The WTO provides the technology to post-collapse city-states that agree to submit to the laws of the WTO charter and live under a certain level of surveillance. WTO funded habitats - known as enclaves - positioned in most major cities allow the WTO to exert its influence over trade and international travel. However this creates a huge divide between the rich and the poor, with the rich residing in the cosy protection of the enclaves while many live like feudal peasants in the streets of the post-Collapse world.

The organization of the WTO seems to be based on the real World Trade Organization. It regulates trade between enclaves through tariffs, import/export restrictions and other methods.

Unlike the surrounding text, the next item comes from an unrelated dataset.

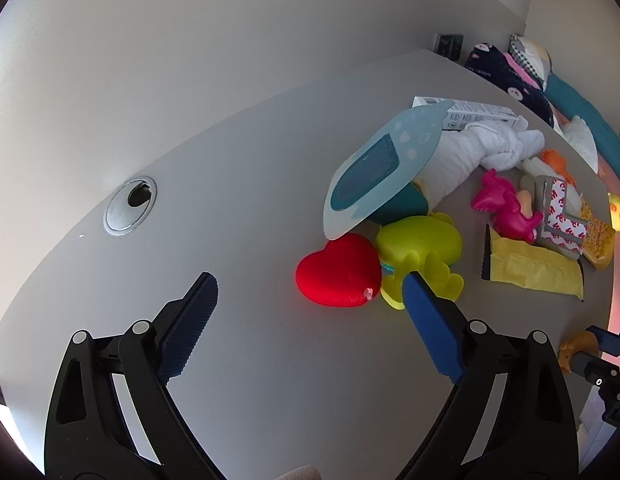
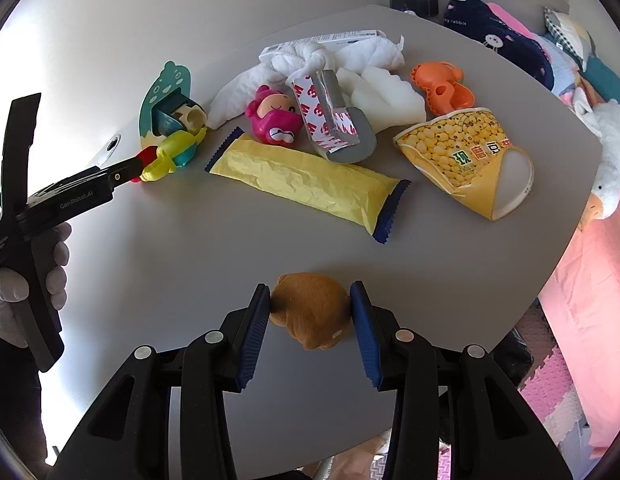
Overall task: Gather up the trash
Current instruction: 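Grasp the brown bread roll with the right tool while the left tool grasps the red heart, then carry the roll and heart to the black bin and open both tools, then withdraw both open tools from the bin back to the table, then grasp the corn snack bag with the right tool while the left tool grasps the yellow-green toy, then carry the snack bag and yellow-green toy over the bin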
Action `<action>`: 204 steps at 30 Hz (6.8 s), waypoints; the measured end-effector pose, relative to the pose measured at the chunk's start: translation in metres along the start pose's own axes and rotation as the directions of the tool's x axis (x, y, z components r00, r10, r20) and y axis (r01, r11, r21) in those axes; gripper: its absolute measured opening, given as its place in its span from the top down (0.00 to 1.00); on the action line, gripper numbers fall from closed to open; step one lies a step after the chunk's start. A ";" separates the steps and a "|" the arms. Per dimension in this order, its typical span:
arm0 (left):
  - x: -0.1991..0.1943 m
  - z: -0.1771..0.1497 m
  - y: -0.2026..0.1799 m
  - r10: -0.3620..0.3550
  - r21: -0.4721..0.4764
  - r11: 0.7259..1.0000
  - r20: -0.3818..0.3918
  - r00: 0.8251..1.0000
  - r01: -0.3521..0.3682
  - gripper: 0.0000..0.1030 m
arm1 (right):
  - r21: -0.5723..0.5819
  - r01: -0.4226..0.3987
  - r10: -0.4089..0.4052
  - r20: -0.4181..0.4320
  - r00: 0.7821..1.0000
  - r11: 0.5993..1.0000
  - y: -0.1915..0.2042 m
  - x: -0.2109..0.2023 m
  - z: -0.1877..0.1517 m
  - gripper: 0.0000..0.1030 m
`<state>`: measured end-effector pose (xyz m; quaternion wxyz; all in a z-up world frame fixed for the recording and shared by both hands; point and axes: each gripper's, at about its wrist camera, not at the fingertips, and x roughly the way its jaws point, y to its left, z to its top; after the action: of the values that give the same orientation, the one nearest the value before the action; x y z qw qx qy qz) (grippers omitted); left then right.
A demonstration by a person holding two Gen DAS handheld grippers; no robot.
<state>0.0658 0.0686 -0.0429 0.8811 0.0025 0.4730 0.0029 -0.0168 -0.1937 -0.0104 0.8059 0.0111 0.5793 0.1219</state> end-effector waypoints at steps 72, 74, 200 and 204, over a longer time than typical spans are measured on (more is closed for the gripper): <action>-0.104 -0.071 -0.374 -0.421 0.546 0.732 -0.108 0.901 0.407 0.53 | 0.491 0.100 -0.248 0.245 0.937 0.865 -0.257 -0.177 -0.160 0.58; -0.104 -0.075 -0.386 -0.439 0.561 0.706 -0.133 0.888 0.433 0.53 | 0.520 0.101 -0.258 0.238 0.936 0.848 -0.269 -0.181 -0.165 0.57; -0.017 0.001 -0.059 -0.126 0.050 0.991 0.019 0.992 0.125 0.46 | 0.414 0.085 -0.184 0.205 0.961 0.906 -0.128 -0.035 0.027 0.52; -0.033 0.002 -0.066 -0.119 0.069 0.991 0.060 0.991 0.115 0.46 | 0.409 0.072 -0.179 0.230 0.957 0.910 -0.128 -0.046 0.021 0.52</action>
<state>0.0497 0.0029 -0.0145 0.8937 0.0039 0.4439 -0.0645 0.0129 -0.3250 0.0191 0.8624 0.1526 0.4798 -0.0530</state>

Early on in the game, the goals of the WTO appear to be the opposite of those held by The Order, though it is revealed later in the game that both the WTO and the Order are branches of the same group, known as the Illuminati.

Coffee Chains

Two competing coffee chains have outlets in several cities that Alex visits. Its branch managers hire him to sabotage their opponent's franchise or promote their own. One of those side missions leads to the revelation that both chains are secretly owned by the same corporation — as their names both taken from Moby Dick,suggested. This revelation handily foreshadows the shared origins of the WTO and Order. Both companies' names are references from Moby Dick, a nod to the Starbucks coffee chain.

Pequods

Pequods are established in the more prosperous area of Seattle and inside the Arcology in Cairo. They hire Alex to sabotage Queequeegs coffee beans in Lower Seattle and bribe N.G Resonance's manager to promote their Pequachinos.

QueeQuegs

QueeQuegs are established in the slums of Seattle and Cairo, but are the only coffee franchise in Trier. Its managers hire Alex to hack in to the WTO zoning database, bribe N.G's manager and investigate a lawsuit against Pequods by finding critical evidence inside SSC's headquarters. This evidence reveals that the two coffee chains are actually part of one big company. Cairo's QueeQueg's manager doesn't believe in taking action but its Trier manager considers revealing this discovery to the media.

Panzerwerks

The company based in Trier which manufactures security bots, cleaner bot and other robots and as such attracts the ire of the Order Church. When Alex turns up in Trier, friction has flared into riots, as Panzerwerks Workers Union, which is normally allied with the Order, accuses the church of sabotage and even theft. This, it emerges, is actually the work of Saman's Templars.